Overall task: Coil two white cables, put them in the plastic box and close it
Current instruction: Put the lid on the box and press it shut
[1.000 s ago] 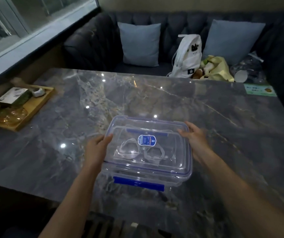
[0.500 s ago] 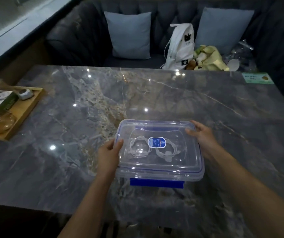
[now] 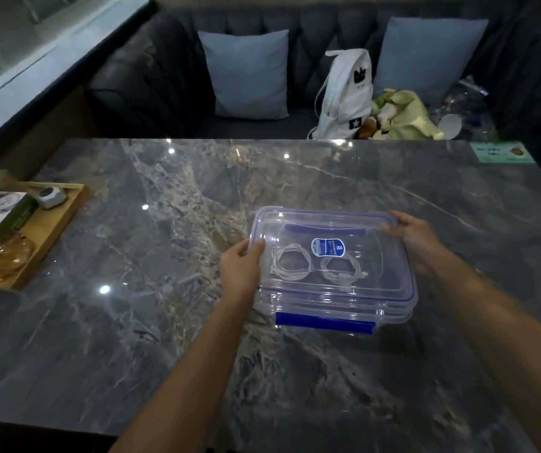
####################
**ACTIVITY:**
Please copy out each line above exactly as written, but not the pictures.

**YOUR SOLUTION:**
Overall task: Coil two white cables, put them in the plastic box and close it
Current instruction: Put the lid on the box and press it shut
[1.000 s ago] 
[0.500 s ago] 
[now] 

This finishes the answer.